The four recipients of the university’s QEP Award for Excellence in Innovative Instruction are Lori Maxwell, political science; Lenly Weathers, civil engineering; Melissa Geist, nursing; and the team of Linda Giesbrecht-Bettoli, Zac Wilcox and Matthew Zagumny, counseling and psychology.
“The Award for Excellence in Innovative Instruction is a part of TTU’s Quality Enhancement Plan, which is designed to improve students’ critical thinking and real-world problem solving skills using active learning strategies,” said Ada Haynes, QEP director at TTU.
“These recipients have done just that in ways that can be replicated in other disciplines, and each will receive $1,000 to disseminate these valuable practices,” she continued.
Faculty, staff, administrators, students and alumni were given the opportunity recently to nominate individuals for the award.
Shelley Brown, a colleague of Maxwell’s who nominated her for the award, said, “She has used debate in an extremely innovative way to improve not only the critical thinking of her own students but that of school-age children in the community.”
Maxwell taught parliamentary procedure to her political science students, who then taught middle school students in the community to work in teams, use parliamentary procedure and properly speak and debate in public.
Geist led a team of faculty in using the Legacy Cycle for improving students’ critical thinking. An innovative instructional design for challenge-based instruction, it begins with a contextually based challenge followed by a sequence of instruction in which students offer initial predictions and then gather information from multiple sources.

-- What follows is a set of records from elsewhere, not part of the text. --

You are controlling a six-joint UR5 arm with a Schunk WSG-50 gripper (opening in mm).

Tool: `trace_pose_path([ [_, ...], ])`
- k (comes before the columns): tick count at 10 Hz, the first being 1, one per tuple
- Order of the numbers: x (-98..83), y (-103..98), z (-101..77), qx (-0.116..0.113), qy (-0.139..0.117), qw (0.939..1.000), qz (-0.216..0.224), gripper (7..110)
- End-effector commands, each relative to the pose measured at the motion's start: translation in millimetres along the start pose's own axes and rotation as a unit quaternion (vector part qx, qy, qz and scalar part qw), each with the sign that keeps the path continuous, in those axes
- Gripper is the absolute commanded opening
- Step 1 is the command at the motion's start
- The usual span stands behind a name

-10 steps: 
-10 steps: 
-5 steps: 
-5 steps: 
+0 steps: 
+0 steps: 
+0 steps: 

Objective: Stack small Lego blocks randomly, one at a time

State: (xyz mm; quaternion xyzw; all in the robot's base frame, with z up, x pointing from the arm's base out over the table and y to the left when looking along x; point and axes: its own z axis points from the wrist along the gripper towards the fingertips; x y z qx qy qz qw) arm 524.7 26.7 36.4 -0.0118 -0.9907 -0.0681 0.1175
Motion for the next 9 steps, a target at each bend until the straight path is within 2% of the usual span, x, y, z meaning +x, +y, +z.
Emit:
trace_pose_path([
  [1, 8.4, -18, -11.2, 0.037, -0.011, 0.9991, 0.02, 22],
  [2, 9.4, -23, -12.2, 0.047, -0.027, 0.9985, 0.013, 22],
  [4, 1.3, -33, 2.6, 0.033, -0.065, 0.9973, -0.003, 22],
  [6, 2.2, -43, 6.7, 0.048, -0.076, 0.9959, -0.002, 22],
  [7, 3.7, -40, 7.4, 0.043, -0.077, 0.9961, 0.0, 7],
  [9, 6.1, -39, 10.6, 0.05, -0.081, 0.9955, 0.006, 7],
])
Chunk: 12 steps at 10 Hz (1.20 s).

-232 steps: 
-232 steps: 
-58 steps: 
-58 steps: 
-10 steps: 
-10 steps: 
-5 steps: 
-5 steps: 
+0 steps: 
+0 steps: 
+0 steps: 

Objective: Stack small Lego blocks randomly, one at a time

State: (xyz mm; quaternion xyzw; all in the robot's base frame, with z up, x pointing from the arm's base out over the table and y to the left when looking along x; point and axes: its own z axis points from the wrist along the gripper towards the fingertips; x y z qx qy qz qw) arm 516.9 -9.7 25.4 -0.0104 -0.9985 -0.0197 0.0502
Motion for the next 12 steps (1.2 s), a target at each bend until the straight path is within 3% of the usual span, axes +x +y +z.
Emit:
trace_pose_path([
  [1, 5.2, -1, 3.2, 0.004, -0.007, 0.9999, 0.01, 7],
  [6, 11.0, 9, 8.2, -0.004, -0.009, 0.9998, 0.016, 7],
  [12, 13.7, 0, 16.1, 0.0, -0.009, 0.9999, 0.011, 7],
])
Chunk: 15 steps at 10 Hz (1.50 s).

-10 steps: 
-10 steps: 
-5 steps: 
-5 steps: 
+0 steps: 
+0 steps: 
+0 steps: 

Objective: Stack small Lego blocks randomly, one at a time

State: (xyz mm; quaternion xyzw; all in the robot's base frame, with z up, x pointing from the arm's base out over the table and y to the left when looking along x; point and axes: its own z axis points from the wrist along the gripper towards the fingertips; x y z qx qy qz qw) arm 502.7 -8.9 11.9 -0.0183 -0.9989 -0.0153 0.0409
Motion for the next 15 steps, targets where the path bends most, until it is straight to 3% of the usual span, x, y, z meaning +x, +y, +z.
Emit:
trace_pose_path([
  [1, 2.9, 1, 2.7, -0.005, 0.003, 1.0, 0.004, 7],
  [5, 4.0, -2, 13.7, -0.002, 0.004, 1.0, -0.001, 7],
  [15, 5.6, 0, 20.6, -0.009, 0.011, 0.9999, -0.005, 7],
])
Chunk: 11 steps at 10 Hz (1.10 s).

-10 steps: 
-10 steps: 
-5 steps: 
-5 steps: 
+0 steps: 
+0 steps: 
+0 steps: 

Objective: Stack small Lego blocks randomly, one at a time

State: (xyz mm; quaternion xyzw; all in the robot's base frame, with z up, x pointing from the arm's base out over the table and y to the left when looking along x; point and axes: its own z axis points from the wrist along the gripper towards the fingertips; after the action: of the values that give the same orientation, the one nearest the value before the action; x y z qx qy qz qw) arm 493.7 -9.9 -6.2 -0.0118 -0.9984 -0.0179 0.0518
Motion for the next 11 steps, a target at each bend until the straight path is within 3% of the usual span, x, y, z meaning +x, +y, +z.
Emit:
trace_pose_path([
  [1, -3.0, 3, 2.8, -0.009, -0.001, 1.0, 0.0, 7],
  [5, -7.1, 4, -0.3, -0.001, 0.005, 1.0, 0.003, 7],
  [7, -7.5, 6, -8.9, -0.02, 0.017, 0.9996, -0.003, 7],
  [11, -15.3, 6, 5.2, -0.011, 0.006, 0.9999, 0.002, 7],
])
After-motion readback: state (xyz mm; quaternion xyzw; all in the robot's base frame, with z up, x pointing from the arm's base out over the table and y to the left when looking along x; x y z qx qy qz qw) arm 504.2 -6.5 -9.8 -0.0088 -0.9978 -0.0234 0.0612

As part of a QEP grant last year, she and colleague Bedelia Russell coordinated a workshop about the Legacy Cycle with 25 participants from such university departments as engineering, nursing, geology, business and education.
Weathers had his class participate in an international design competition to introduce them to the process professional engineers and scientists use to solve problems.

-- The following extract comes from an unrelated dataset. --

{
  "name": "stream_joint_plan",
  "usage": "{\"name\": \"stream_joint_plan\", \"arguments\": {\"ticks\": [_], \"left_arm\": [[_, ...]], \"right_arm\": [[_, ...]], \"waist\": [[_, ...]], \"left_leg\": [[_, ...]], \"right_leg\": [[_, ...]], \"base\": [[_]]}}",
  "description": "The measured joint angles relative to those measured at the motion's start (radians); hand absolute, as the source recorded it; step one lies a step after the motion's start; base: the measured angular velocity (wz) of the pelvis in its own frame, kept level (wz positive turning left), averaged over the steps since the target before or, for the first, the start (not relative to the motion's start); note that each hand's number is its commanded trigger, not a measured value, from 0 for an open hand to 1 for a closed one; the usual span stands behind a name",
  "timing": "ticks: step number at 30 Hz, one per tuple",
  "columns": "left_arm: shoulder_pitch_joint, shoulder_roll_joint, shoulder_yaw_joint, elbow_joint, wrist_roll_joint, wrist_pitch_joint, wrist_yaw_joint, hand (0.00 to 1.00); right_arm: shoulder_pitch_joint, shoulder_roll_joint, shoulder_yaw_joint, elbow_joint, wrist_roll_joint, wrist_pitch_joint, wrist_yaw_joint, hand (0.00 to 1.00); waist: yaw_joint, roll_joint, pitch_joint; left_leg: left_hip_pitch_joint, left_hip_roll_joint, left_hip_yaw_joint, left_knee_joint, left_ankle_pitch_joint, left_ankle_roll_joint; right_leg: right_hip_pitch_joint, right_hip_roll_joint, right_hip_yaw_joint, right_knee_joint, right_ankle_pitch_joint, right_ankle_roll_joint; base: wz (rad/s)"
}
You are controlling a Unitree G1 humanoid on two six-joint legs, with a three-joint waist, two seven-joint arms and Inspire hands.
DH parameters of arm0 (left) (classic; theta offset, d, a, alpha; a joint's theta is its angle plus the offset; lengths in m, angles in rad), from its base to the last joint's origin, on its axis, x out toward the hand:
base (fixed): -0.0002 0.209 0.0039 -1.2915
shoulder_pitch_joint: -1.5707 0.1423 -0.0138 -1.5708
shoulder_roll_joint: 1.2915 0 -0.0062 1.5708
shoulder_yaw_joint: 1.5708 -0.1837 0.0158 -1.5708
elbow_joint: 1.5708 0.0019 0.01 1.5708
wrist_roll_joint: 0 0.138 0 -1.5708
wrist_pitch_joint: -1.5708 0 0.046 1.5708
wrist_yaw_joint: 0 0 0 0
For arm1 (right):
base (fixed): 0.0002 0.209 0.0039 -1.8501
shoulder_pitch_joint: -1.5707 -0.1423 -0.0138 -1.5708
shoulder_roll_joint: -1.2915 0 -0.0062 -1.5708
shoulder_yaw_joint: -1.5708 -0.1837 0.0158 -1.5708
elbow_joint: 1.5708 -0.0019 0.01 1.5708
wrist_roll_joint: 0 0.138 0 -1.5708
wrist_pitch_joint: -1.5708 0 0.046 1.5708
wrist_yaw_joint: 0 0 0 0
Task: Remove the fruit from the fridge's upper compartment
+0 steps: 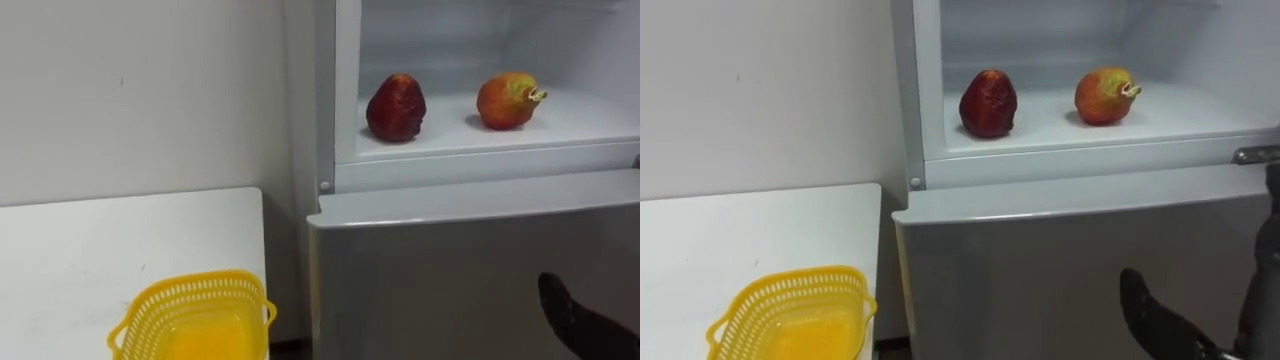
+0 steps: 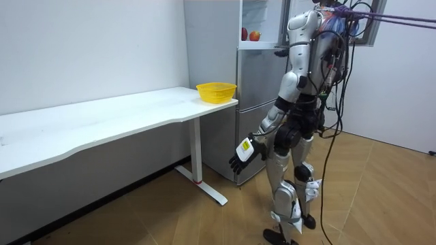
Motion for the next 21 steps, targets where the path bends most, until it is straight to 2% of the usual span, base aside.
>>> {"name": "stream_joint_plan", "arguments": {"ticks": [2,4,8,12,14,21], "left_arm": [[0.000,0.008,-0.001,0.000,0.006,0.000,-0.006,0.00],[-0.001,0.020,-0.004,0.001,0.006,0.000,-0.016,0.00],[-0.004,0.037,-0.013,0.021,0.005,0.000,-0.017,0.00],[-0.015,0.040,-0.019,0.042,0.005,0.001,-0.020,0.00],[-0.025,0.045,-0.018,0.050,0.003,0.001,-0.032,0.00],[-0.033,0.035,0.008,0.047,0.035,0.014,-0.040,0.00]], "right_arm": [[-0.023,-0.031,-0.001,-0.025,-0.065,-0.024,-0.023,0.00],[-0.046,-0.050,-0.001,-0.029,-0.096,-0.025,-0.034,0.00],[-0.094,-0.054,0.010,-0.030,-0.107,-0.029,-0.054,0.00],[-0.124,-0.066,0.034,-0.030,-0.106,-0.044,-0.055,0.00],[-0.134,-0.076,0.034,-0.029,-0.098,-0.044,-0.049,0.00],[-0.228,-0.097,0.014,-0.029,-0.068,-0.040,-0.028,0.00]], "waist": [[0.004,-0.004,-0.0015],[0.010,-0.012,-0.0028],[0.022,-0.031,-0.0089],[0.030,-0.034,-0.0046],[0.033,-0.039,0.0013],[0.046,-0.044,-0.0001]], "left_leg": [[0.000,0.001,-0.001,0.001,0.001,-0.002],[-0.001,0.001,-0.002,0.001,0.002,-0.002],[0.000,0.002,-0.003,0.007,0.002,-0.002],[0.003,0.002,-0.007,0.007,0.002,-0.002],[0.002,0.004,-0.019,0.007,0.002,-0.003],[-0.010,0.005,-0.031,0.005,0.004,-0.006]], "right_leg": [[0.002,0.000,-0.003,-0.004,0.000,0.000],[0.003,0.001,-0.004,-0.010,0.002,-0.003],[0.006,0.001,-0.015,-0.012,0.003,-0.004],[0.013,-0.002,-0.045,-0.014,0.004,-0.005],[0.019,-0.003,-0.065,-0.015,0.004,-0.005],[0.014,-0.002,-0.081,-0.015,0.006,-0.008]], "base": [[0.00],[0.00],[0.00],[0.03],[0.13],[0.04]]}}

Because the problem and the process were linked to a tangible goal and not just a grade, said biology professor Michael Redding, who nominated Weathers for the award, “Students became personally invested in their design products. The annual problem is novel, as must be any approach to its solution.”

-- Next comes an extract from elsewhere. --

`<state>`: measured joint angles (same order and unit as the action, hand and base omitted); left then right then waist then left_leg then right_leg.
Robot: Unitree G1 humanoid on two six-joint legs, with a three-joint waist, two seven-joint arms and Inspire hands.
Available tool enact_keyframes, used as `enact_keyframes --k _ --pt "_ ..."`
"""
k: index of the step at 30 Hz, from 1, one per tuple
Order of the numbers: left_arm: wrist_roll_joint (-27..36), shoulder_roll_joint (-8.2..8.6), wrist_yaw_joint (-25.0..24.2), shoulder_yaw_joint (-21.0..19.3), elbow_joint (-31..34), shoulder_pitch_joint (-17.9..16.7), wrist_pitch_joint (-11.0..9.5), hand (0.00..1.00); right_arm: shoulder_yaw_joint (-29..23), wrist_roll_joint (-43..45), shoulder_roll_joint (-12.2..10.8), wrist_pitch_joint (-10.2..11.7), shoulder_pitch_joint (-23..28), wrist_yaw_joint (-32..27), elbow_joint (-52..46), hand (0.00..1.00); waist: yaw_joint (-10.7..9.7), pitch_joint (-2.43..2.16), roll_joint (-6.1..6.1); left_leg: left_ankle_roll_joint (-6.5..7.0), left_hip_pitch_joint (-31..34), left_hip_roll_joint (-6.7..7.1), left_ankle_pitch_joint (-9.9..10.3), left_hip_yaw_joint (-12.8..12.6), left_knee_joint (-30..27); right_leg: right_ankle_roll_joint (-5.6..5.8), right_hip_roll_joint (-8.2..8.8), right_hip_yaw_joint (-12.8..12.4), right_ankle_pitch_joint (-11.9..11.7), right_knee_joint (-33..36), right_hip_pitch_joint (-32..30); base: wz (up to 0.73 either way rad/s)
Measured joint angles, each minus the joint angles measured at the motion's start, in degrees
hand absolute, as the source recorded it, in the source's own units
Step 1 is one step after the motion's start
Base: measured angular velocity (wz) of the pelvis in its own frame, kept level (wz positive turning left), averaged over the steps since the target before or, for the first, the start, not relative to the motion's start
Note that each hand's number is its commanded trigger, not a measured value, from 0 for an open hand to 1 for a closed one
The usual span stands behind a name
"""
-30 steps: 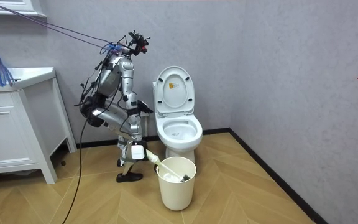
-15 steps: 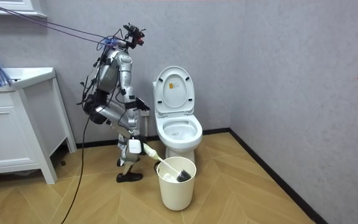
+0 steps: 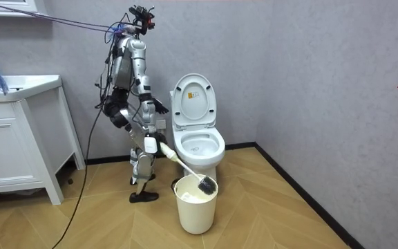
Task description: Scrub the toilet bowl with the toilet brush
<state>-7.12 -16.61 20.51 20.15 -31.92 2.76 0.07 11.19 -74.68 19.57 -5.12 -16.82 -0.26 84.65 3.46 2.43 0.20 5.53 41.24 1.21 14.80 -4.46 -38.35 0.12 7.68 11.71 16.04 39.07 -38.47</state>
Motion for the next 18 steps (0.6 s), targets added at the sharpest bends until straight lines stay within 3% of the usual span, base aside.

Barry Stein, chairperson of counseling and psychology, said the Giesbrecht-Bettoli, Wilcox and Zagumny team are responsible for coordinating and delivering the senior thesis experience in the undergraduate psychology program.
“TTU’s own institutional research shows that participation in a culminating senior thesis experience like this improves students’ critical thinking and real-world problem solving skills,” he said.